Post n°12939 pubblicato il 31 Gennaio 2016 da Ladridicinema
 


Due fratelli dai caratteri opposti (uno chirurgo pediatrico e l'altro avvocato) si incontrano a cena ogni mese in un ristorante stellato con le reciproche mogli che si detestano senza nasconderlo troppo. Il pediatra ha un figlio, Michele, e l'avvocato una figlia, Benedetta, nata da un precedente matrimonio. I due adolescenti si frequentano spesso. Una notte una telecamera di sicurezza riprende (senza che se ne possa ricostruire l'identità) l'aggressione a calci e pugni da parte di un ragazzo e di una ragazza nei confronti di una mendicante che finisce inizialmente in coma. Le immagini vengono messe in onda da "Chi l'ha visto?" e in breve tempo le due coppie acquisiscono la certezza che gli autori dell'atto delittuoso sono i reciproci figli. Che fare?

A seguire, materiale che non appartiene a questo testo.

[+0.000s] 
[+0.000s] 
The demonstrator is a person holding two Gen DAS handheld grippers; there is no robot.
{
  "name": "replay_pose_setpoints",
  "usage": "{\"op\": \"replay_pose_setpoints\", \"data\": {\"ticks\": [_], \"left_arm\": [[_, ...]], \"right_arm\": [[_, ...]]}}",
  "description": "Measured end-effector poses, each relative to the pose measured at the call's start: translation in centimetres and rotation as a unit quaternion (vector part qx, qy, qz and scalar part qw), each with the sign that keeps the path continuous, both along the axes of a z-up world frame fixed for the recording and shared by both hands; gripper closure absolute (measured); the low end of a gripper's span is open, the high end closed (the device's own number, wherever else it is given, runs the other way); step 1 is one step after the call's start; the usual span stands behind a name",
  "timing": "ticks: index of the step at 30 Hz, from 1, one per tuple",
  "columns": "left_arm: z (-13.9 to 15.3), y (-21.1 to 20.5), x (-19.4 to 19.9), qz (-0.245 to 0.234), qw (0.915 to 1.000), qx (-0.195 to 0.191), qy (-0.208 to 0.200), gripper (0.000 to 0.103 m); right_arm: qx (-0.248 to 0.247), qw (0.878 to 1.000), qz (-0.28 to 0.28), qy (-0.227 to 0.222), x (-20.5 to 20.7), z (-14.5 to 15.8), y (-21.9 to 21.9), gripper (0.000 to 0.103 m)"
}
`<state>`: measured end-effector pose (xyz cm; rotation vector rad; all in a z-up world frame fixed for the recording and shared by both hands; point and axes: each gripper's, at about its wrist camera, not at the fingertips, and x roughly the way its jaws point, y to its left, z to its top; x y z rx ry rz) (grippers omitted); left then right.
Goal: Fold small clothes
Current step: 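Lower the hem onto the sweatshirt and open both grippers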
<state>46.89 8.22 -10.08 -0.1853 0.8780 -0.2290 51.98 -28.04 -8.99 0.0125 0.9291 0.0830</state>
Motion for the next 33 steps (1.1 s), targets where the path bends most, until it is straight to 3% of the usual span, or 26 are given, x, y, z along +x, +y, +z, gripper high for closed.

Ivano De Matteo con La bella gente e Gli equilibristi aveva raccontato l'irrompere di un elemento che veniva da fuori in un nucleo familiare apparentemente ben assestato. Ora invece la sfida si fa ancora più complessa. Cosa accade se invece ciò che sconvolge assetti ormai consolidati irrompe dall'interno? La sequenza che apre il film appartiene all'ordinaria follia quotidiana che trova spazio nella cronaca o nei Tg specializzati in disgrazie, finendo col collocarsi non solo come elemento che attraversa il film (il chirurgo si occupa di una delle vittime) ma soprattutto come occasione di riflessione sullo scatenarsi di una violenza incontrollata mirante a risolvere in tempi brevi qualsiasi questione e a rimuovere letteralmente dalla faccia della Terra ciò che rischia di rappresentare un pericolo. 
Lo spettatore viene però posto in una condizione di estraneità al fatto che gli viene consentito di giudicare nella sua dinamica assegnando torti e ragioni. È quanto accade dopo che invece l'accaduto costringe ognuno a porsi la domanda: io come mi comporterei? La totale amoralità dei due ragazzi ci può spaventare spingendoci quasi a rifiutarne le modalità di espressione. De Matteo ci chiede piuttosto di guardarla in faccia senza nascondere la testa sotto la sabbia. Perché è su questo piano che ai genitori viene chiesto di intervenire, senza prediche inutili ma anche senza cedimenti. A questo si intreccia l'ulteriore e fondamentale domanda: il degrado morale, l'assenza di punti fermi va imputata a una gioventù ormai lasciata in balia dei social network o ha le sue radici in un falso perbenismo incapace di reggere al maglio della realtà? I genitori di Michele e Benedetta non sono 'cattive persone', non possono neppure imputare alla società (visto il loro status) un degrado sociale a cui attribuire le proprie opzioni. 
Dentro di loro alberga però (e ha messo radici) la convinzione di poter aggirare ogni ostacolo azzittendo qualsiasi sussulto di coscienza. Forse non in tutti e forse non nello stesso modo. De Matteo ci accompagna nell'osservazione delle loro reazioni suggerendoci pre-giudizi con i quali confrontarci.